Pensacola Asks Supreme Court To Protect Cross By Combining Two Cases

Joshua Gill | Religion Reporter

Pensacola, Florida, asked the Supreme Court Monday to combine two cases concerning historic crosses to decide whether such symbols can stand in the public square.

The Becket Fund filed an appeal to the Supreme Court on behalf of Pensacola after a federal appeals court ruled that a historic cross memorial erected over 75 years ago in a city park must be removed. The appeal asks the court to combine the case of Pensacola’s cross with that of another the court is considering concerning the Bladensburg Peace Cross, a World War I memorial in Maryland. (RELATED: County Fights Ruling Against Cross On Seal, Says It’s Historic)

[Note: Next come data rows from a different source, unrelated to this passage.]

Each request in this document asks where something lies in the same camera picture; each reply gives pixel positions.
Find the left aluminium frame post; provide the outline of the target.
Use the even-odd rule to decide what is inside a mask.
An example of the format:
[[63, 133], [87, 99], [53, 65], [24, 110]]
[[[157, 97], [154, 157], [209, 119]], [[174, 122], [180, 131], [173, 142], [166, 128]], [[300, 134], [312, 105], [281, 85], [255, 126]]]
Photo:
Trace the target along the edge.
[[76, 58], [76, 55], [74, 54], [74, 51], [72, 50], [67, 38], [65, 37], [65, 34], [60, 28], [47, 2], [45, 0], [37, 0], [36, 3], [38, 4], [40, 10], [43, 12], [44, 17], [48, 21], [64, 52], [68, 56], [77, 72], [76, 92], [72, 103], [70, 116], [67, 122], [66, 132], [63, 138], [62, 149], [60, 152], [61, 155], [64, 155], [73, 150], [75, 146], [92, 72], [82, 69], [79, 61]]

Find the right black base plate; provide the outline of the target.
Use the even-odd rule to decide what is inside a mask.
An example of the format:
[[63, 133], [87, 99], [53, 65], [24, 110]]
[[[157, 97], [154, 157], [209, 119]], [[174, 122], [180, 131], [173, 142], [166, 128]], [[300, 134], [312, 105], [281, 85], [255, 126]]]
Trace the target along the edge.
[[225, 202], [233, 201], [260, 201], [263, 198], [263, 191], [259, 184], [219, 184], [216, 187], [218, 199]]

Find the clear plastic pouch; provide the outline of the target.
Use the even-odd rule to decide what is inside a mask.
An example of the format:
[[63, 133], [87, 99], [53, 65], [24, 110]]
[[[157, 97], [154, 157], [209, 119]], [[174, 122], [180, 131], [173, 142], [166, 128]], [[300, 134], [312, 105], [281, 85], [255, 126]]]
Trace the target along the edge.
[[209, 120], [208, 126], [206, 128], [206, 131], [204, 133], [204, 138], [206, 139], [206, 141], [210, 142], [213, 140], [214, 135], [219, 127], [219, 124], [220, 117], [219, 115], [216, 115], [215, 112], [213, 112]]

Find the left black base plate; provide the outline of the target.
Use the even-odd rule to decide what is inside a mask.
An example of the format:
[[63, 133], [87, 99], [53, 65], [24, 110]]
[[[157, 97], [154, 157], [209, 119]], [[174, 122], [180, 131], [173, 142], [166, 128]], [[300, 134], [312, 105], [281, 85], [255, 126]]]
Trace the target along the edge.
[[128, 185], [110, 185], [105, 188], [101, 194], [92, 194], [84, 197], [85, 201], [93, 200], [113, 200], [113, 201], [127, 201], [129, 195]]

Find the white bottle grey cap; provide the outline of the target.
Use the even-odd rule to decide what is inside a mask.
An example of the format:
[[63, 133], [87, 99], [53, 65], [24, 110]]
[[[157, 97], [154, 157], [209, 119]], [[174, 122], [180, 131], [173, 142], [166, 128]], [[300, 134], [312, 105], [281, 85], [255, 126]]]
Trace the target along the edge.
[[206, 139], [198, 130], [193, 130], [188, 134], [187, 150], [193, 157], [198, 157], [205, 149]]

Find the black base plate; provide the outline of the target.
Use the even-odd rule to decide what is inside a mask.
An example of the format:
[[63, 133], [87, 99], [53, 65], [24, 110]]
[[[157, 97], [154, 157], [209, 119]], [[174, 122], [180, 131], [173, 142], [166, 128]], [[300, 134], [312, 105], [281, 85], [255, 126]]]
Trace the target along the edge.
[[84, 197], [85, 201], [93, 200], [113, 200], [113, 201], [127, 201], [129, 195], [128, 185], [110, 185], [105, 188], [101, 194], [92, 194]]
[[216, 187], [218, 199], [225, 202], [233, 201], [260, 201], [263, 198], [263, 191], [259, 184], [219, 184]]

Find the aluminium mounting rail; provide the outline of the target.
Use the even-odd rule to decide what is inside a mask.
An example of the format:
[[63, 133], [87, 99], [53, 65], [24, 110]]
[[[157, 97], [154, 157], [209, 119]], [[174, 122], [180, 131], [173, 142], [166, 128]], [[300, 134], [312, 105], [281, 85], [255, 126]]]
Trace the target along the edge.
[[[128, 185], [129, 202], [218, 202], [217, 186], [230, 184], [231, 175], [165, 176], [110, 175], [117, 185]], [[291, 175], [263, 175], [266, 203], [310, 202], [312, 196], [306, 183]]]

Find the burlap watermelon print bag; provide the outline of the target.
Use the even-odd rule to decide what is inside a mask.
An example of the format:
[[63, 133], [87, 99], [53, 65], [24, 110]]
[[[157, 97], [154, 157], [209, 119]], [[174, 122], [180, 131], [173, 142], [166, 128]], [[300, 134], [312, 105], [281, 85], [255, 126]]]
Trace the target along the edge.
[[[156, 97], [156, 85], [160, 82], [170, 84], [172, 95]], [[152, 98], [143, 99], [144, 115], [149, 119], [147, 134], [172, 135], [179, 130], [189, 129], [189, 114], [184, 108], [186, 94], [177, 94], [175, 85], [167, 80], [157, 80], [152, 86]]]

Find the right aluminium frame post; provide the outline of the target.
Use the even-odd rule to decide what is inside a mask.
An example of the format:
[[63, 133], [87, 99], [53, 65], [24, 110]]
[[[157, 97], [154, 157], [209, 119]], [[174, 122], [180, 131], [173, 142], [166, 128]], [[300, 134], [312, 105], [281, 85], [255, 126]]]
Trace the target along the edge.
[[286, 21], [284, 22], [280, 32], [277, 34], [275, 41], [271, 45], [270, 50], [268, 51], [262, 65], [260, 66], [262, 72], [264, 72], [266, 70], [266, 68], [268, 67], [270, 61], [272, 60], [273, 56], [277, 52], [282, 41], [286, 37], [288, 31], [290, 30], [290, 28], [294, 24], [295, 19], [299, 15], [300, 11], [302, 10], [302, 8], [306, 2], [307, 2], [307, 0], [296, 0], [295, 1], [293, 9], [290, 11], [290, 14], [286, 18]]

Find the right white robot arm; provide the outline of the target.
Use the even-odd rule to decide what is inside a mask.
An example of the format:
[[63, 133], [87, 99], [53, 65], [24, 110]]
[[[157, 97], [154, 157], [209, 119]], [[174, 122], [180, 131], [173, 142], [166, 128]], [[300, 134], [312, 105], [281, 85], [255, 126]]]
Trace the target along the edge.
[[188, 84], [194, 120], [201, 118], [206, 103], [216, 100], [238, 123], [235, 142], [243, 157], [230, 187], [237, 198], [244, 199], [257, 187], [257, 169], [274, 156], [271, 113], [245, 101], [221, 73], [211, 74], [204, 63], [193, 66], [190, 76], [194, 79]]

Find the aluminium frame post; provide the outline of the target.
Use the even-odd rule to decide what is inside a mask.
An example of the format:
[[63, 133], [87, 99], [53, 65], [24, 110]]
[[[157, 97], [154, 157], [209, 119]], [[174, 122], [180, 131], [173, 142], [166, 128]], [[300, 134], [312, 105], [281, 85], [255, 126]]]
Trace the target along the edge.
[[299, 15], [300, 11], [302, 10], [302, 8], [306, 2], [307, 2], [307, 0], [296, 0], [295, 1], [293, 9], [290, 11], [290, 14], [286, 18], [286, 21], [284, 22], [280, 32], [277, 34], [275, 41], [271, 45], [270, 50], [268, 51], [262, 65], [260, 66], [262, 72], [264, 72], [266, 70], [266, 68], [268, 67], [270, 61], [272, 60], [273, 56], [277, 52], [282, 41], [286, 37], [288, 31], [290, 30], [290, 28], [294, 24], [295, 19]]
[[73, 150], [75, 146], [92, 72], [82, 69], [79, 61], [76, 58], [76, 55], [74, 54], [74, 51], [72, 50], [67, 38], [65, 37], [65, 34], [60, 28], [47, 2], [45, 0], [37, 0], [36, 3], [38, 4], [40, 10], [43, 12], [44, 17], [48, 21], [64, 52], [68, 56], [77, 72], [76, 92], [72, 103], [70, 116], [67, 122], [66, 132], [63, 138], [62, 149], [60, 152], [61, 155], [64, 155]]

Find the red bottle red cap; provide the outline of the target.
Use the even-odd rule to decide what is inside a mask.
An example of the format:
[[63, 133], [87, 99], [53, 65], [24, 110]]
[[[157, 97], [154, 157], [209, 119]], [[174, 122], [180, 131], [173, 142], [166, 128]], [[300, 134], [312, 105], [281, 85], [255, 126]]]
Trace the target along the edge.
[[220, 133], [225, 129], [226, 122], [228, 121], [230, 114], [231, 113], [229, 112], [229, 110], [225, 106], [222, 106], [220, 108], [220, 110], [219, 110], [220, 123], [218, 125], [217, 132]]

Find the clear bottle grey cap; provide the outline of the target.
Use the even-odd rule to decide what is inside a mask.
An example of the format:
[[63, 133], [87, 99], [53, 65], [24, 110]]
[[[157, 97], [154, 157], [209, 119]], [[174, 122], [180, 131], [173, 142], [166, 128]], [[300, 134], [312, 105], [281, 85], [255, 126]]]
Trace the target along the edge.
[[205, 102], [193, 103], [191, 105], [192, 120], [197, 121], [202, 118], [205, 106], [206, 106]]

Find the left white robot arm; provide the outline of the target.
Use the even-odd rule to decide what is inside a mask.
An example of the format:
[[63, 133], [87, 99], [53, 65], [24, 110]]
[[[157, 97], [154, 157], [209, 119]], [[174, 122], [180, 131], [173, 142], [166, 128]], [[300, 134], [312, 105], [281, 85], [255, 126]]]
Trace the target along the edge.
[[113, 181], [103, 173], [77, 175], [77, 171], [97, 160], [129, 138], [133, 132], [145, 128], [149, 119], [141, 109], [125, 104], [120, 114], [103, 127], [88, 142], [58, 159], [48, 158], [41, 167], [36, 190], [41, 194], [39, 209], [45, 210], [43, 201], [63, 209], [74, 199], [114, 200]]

Federal appeals courts in both cases ruled that the cross memorials violated the “Lemon Test,” taken from the 1971 Supreme Court opinion in Lemon v. Kurtzman, which states:

“Three … tests may be gleaned from our cases. First, the statute must have a secular legislative purpose; second, its principal or primary effect must be one that neither advances nor inhibits religion; finally, the statute must not foster an excessive government entanglement with religion.”

The Becket Fund, which filed a friend-of-the-court brief in favor of the Peace Cross and legally represents Pensacola in its cross case, argued the Lemon Test is “inconsistent with the historical meaning of the Constitution.” Two of the three judges who ruled previously in Pensacola’s case stated similarly the outcome of the case was “wrong,” but that they could not change it because the Lemon Test, while controversial, had not been specifically overruled.

Pensacola’s appeal asks that the court combine its case with that of the Bladensburg cross not only to decide on the constitutionality of religious symbols in the public square, but also to specifically overrule the Lemon Test.

“Religious symbols aren’t like graffiti that the government has to erase as soon as someone complains,” Luke Goodrich, vice president and senior counsel at Becket, said in a statement. “The Constitution lets the government recognize the important role of religion in our history and culture.”

Pensacola Mayor Ashton Hayward, a Republican, also argued the cross paid homage to an important aspect of the city’s history and culture and that it did not represent a threat to any other religion in the city.

“Pensacola is a diverse city that welcomes people of all faiths and none,” Hayward said. “The cross is a valuable part of our history; tearing it down would needlessly signal hostility toward religion. The city looks forward to a victory in the Supreme Court.”